Department of Gastroenterology, Infectious Diseases and Rheumatology (incl. Nutrition Medicine), Charite - Universitatsmedizin Berlin, Berlin, Germany.
RMD Open. 2024 Dec 23;10(4):e004628. doi: 10.1136/rmdopen-2024-004628.
To examine whether incorporating anatomy-centred deep learning can improve generalisability and enable prediction of disease progression.
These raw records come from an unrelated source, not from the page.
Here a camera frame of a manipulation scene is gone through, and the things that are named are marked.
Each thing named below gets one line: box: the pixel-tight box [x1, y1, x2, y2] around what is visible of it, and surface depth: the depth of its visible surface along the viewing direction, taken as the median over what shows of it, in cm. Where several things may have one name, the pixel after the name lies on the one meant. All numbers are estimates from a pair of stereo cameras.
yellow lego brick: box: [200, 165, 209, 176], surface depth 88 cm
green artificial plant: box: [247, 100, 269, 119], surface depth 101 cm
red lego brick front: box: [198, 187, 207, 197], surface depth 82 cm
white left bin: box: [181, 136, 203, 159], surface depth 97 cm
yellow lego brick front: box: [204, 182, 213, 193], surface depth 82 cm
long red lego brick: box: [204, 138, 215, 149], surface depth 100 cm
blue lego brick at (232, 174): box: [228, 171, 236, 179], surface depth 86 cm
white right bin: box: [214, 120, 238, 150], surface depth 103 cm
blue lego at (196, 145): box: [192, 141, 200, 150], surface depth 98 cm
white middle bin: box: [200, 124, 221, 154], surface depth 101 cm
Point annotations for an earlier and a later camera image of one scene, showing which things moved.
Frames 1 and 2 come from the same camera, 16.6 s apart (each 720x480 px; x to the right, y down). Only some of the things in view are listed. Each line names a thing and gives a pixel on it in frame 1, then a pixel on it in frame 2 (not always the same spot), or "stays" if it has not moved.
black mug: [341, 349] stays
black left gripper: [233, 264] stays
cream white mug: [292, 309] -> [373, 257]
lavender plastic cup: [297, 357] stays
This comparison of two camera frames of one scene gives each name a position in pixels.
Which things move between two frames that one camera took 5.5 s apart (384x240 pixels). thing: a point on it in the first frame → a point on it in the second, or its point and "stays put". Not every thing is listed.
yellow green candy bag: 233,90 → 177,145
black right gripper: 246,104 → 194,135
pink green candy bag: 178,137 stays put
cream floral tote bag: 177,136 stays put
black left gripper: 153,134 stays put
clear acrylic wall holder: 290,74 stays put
This retrospective multicentre study included conventional pelvic radiographs of four different patient cohorts focusing on axial spondyloarthritis collected at university and community hospitals. The first cohort, which consisted of 1483 radiographs, was split into training (n=1261) and validation (n=222) sets. The other cohorts comprising 436, 340 and 163 patients, respectively, were used as independent test datasets. For the second cohort, follow-up data of 311 patients was used to examine progression prediction capabilities. Two neural networks were trained, one on images cropped to the bounding box of the sacroiliac joints (anatomy-centred) and the other one on full radiographs. The performance of the models was compared using the area under the receiver operating characteristic curve (AUC), accuracy, sensitivity and specificity.
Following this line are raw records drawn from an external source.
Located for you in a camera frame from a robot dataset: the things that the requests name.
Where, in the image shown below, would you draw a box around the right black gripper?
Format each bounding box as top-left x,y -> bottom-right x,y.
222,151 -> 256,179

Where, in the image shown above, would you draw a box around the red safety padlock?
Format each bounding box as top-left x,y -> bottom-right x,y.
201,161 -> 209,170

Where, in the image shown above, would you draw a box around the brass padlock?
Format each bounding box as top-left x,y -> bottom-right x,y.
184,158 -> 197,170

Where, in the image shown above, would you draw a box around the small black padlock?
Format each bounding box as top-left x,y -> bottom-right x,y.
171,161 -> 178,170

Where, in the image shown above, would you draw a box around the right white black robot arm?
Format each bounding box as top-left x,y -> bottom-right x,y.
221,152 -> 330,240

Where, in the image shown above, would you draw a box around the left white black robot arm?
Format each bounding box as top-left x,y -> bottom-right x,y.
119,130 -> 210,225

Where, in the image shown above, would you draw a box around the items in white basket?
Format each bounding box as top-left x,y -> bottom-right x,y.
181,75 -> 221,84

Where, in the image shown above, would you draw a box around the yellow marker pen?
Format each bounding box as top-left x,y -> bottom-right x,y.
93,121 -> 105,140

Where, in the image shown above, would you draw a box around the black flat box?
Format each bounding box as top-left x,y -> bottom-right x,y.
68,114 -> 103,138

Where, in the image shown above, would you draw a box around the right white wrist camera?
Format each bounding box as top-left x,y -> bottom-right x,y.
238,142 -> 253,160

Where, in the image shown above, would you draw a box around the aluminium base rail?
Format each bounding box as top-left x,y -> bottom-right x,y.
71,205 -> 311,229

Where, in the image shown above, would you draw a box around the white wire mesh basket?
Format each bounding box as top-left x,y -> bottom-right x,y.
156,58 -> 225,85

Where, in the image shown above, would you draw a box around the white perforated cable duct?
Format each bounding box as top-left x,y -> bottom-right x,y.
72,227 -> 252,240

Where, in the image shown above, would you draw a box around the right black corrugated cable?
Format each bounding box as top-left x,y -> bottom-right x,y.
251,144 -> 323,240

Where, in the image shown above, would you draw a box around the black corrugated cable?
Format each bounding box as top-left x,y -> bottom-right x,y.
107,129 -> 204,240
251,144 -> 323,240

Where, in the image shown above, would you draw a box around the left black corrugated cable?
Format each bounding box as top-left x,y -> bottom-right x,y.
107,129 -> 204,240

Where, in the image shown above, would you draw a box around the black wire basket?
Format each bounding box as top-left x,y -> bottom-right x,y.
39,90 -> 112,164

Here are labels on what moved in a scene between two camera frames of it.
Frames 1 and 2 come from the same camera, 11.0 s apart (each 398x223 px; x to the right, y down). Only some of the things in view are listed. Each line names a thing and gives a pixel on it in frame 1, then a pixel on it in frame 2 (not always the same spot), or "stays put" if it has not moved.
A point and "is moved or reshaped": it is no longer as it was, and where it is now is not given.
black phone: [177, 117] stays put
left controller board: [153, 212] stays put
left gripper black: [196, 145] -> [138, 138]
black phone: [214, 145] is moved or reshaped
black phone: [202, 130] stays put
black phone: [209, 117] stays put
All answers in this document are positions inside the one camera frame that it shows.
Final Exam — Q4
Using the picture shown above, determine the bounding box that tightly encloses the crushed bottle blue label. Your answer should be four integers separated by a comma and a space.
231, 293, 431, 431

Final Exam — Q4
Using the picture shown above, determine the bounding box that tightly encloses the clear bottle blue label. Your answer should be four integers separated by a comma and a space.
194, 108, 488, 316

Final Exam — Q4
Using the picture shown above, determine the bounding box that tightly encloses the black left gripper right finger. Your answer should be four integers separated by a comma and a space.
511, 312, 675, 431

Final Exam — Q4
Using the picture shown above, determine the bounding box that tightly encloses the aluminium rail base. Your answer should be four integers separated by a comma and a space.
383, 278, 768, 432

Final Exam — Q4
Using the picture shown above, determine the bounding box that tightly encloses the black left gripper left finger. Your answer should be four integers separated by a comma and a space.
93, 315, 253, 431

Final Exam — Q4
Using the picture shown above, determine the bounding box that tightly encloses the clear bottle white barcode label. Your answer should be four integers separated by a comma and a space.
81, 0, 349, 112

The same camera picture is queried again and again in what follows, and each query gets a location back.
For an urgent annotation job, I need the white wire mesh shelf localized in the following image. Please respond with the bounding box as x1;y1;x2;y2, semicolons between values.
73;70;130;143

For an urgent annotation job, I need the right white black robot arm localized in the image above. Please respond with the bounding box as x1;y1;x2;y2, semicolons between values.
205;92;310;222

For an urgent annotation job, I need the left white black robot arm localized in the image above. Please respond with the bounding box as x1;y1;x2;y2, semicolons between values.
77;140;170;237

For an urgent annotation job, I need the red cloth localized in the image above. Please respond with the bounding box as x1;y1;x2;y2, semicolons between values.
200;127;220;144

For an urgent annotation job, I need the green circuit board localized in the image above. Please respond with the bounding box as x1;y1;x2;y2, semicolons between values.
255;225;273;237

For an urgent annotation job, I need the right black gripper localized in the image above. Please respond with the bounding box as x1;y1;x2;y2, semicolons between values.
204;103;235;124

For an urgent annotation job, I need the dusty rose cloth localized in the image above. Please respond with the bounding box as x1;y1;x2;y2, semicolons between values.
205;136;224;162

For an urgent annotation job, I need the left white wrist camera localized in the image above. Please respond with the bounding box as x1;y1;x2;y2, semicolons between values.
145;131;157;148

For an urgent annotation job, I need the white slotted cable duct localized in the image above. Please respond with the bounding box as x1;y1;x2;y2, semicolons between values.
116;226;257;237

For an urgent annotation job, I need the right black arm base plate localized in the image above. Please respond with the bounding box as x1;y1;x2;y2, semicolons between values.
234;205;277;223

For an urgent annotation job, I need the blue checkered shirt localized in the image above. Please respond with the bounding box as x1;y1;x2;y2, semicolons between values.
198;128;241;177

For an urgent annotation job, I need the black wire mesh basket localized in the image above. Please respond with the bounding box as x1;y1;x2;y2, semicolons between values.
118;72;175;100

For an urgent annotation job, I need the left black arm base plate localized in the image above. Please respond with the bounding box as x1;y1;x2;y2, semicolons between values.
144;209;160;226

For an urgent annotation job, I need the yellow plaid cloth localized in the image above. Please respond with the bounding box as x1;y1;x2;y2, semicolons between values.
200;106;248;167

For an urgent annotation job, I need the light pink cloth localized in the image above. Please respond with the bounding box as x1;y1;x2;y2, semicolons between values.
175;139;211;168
On the three test datasets, the standard model achieved AUC scores of 0.853, 0.817, 0.947, with an accuracy of 0.770, 0.724, 0.850. Whereas the anatomy-centred model achieved AUC scores of 0.899, 0.846, 0.957, with an accuracy of 0.821, 0.744, 0.906, respectively. The patients who were identified as high risk by the anatomy-centred model had an OR of 2.16 (95% CI 1.19, 3.86) for having progression of radiographic sacroiliitis within 2 years.
Anatomy-centred deep learning can improve the generalisability of models in detecting radiographic sacroiliitis. The model is published as fully open source alongside this study.
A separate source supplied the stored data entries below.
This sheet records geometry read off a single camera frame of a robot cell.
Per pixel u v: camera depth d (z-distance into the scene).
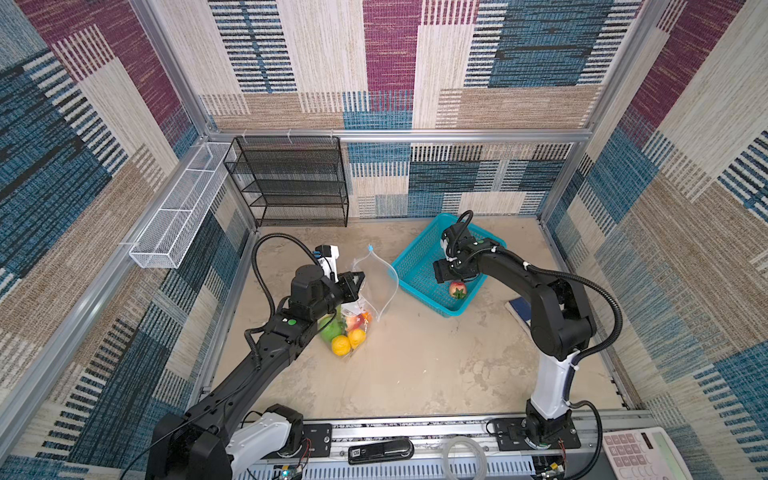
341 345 0.85
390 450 0.69
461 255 0.74
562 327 0.51
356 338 0.87
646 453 0.70
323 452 0.73
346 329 0.85
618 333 0.46
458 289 0.95
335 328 0.85
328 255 0.70
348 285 0.67
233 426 0.48
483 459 0.69
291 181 1.09
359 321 0.86
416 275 1.05
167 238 0.71
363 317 0.88
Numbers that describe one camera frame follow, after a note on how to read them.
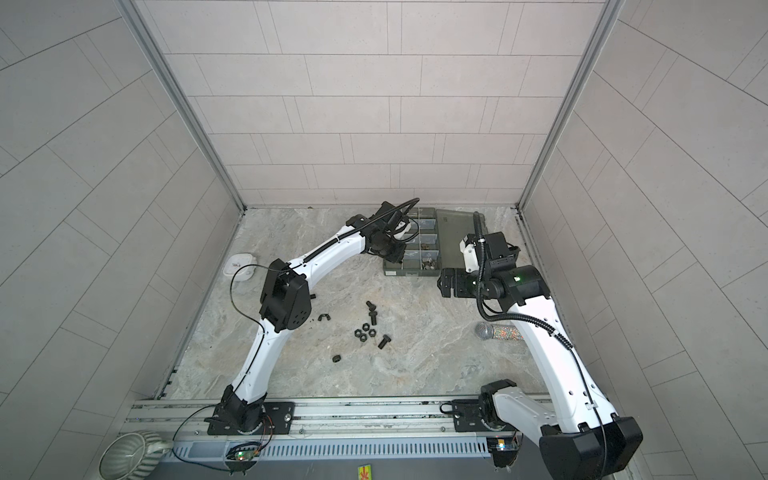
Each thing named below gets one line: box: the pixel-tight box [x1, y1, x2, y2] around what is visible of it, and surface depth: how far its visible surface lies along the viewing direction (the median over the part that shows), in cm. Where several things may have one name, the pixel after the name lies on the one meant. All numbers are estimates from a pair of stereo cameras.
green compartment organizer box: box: [383, 207, 488, 276], surface depth 104 cm
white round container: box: [222, 254, 257, 282], surface depth 98 cm
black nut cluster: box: [354, 323, 377, 343], surface depth 86 cm
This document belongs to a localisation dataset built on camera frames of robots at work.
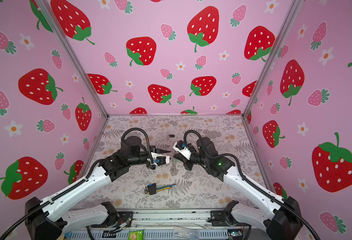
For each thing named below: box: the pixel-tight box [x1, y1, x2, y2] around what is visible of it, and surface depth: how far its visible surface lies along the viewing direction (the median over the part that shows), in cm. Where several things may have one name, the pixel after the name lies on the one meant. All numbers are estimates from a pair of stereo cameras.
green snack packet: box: [128, 229, 144, 240], surface depth 70 cm
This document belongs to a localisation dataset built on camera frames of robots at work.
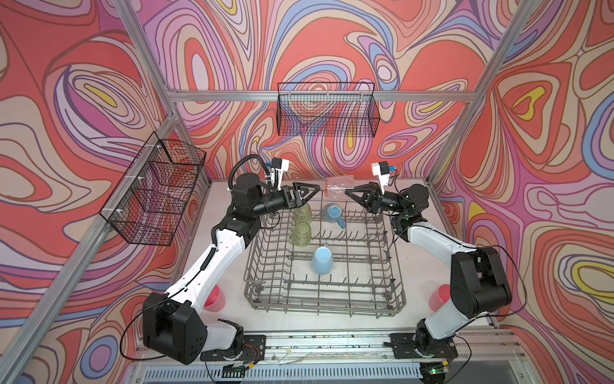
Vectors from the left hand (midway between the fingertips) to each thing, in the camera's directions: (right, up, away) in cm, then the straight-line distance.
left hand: (315, 191), depth 66 cm
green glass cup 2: (-5, -16, +25) cm, 30 cm away
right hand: (+10, -2, +6) cm, 12 cm away
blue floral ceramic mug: (+7, -7, +21) cm, 23 cm away
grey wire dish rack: (+17, -31, +16) cm, 39 cm away
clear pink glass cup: (+6, +2, +4) cm, 8 cm away
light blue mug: (+3, -23, +12) cm, 26 cm away
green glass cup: (-5, -8, +27) cm, 28 cm away
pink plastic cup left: (-35, -38, +16) cm, 53 cm away
研究纳入以解剖学为中心的深度学习是否能提高泛化能力并实现疾病进展预测。
这项回顾性多中心研究纳入了在大学和社区医院收集的针对轴向脊柱关节炎的四个不同患者队列的传统骨盆X线片。第一个队列由1483张X线片组成,分为训练集(n = 1261)和验证集(n = 222)。其他分别包含436、340和163名患者的队列用作独立测试数据集。对于第二个队列,使用311名患者的随访数据来检验进展预测能力。训练了两个神经网络,一个基于裁剪到骶髂关节边界框的图像(以解剖学为中心),另一个基于完整的X线片。使用受试者操作特征曲线下面积(AUC)、准确率、敏感性和特异性比较模型的性能。
在三个测试数据集中,标准模型的AUC分数分别为0.853、0.817、0.947,准确率分别为0.770、0.724、0.850。而以解剖学为中心的模型的AUC分数分别为0.899、0.846、0.957,准确率分别为0.821、0.744、0.906。以解剖学为中心的模型识别出的高风险患者在2年内发生放射学骶髂关节炎进展的比值比为2.16(95%CI 1.19,3.86)。
以解剖学为中心的深度学习可以提高模型检测放射学骶髂关节炎的泛化能力。该模型与本研究一起作为完全开源发布。